◆ **Your instructions**
Among the entries that follow, find the lines containing the string "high" and copy them.

◆ **Dataset excerpts**

┌────────

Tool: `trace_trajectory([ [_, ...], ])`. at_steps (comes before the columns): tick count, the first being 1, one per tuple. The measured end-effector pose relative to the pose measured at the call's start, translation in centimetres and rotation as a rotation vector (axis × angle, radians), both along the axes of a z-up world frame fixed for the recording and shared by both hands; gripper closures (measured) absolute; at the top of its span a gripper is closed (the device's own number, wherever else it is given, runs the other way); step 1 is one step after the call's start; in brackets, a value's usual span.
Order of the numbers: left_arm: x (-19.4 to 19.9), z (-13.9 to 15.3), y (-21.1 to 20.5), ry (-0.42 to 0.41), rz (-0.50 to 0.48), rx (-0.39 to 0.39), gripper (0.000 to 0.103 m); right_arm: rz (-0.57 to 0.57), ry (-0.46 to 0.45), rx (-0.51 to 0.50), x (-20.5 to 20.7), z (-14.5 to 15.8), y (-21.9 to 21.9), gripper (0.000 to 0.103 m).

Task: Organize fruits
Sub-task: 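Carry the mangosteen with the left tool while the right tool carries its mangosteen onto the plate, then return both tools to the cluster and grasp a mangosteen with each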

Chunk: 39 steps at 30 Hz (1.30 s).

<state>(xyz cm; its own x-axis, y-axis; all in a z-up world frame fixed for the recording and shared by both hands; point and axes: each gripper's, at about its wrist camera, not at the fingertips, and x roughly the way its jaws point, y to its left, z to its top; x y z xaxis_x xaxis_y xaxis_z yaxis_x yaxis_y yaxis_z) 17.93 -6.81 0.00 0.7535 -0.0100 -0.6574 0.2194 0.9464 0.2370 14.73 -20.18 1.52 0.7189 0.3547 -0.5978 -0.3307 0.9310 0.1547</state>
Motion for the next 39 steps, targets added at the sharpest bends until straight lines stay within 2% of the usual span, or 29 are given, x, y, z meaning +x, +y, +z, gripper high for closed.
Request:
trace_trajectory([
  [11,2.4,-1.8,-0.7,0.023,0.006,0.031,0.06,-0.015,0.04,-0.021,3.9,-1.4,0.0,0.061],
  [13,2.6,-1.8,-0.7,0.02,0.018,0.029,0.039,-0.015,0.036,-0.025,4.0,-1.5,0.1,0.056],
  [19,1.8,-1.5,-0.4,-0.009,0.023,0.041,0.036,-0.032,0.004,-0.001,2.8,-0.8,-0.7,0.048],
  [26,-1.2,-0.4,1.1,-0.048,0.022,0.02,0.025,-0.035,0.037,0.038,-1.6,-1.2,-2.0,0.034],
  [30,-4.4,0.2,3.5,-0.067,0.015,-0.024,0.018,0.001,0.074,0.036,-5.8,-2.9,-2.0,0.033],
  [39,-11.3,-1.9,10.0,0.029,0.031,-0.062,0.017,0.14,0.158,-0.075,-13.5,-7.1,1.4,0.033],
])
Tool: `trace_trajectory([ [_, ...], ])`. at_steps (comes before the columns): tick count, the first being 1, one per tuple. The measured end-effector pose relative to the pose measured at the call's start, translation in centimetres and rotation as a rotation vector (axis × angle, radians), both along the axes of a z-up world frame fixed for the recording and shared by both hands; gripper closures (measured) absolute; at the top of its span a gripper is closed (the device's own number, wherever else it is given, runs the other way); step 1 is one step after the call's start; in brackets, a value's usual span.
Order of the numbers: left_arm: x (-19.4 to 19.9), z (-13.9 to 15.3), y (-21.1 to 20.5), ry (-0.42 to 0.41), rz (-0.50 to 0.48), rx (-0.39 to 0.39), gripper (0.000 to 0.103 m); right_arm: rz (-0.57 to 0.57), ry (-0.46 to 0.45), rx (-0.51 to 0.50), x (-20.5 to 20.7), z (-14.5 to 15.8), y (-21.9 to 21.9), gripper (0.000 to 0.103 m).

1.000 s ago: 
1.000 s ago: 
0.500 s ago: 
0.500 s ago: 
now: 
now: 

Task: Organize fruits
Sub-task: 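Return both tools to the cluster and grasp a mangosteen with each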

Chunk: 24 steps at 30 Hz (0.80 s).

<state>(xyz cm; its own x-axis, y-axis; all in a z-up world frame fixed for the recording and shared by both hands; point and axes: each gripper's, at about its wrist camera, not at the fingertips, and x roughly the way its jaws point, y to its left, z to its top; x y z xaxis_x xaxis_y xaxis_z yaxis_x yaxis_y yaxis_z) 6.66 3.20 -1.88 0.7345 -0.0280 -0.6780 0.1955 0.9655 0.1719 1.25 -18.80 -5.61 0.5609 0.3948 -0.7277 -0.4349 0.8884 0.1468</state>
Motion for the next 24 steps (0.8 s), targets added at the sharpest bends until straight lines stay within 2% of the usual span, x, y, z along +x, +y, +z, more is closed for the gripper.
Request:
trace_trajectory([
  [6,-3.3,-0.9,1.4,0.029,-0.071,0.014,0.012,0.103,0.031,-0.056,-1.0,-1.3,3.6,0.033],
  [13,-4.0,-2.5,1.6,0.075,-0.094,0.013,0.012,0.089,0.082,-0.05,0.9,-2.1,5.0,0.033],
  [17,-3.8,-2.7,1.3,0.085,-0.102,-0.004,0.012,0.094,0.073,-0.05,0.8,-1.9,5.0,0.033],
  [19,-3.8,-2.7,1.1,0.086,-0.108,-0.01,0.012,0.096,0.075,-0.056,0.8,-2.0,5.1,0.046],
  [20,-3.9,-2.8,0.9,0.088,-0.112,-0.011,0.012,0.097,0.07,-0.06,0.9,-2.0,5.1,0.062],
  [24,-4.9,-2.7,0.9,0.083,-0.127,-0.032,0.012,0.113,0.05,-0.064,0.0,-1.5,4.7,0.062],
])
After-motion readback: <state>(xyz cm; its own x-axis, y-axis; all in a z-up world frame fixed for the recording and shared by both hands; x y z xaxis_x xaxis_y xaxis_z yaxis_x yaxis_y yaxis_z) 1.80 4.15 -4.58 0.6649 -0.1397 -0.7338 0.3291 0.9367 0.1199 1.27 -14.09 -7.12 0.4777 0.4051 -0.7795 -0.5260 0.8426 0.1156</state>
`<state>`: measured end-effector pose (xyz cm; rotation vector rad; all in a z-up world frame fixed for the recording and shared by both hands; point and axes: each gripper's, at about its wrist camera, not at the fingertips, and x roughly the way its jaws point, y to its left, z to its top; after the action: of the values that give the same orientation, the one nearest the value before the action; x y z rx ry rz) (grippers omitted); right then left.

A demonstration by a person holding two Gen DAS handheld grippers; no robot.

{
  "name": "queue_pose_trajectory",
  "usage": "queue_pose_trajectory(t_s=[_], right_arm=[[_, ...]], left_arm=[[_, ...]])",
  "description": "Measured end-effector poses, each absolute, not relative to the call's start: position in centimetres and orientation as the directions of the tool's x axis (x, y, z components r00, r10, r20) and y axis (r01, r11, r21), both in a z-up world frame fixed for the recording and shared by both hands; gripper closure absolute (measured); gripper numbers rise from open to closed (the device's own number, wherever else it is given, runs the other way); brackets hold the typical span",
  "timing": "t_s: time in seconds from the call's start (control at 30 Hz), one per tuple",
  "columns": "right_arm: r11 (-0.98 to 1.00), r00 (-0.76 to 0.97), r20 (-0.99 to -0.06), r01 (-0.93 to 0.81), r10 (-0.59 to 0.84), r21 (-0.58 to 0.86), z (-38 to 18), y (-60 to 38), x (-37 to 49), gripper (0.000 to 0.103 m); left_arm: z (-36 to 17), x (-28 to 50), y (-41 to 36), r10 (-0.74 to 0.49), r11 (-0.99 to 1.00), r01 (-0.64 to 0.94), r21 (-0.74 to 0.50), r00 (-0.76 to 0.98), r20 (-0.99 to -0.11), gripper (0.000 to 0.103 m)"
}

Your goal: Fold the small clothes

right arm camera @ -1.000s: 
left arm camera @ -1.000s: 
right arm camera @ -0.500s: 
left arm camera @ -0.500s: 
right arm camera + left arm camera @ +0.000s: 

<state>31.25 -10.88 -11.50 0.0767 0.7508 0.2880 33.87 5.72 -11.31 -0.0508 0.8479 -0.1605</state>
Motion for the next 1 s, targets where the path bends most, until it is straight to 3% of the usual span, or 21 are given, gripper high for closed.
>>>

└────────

◆ **Task answer**
Motion for the next 39 steps, targets added at the sharpest bends until straight lines stay within 2% of the usual span, or 29 are given, x, y, z meaning +x, +y, +z, gripper high for closed.
Motion for the next 1 s, targets where the path bends most, until it is straight to 3% of the usual span, or 21 are given, gripper high for closed.

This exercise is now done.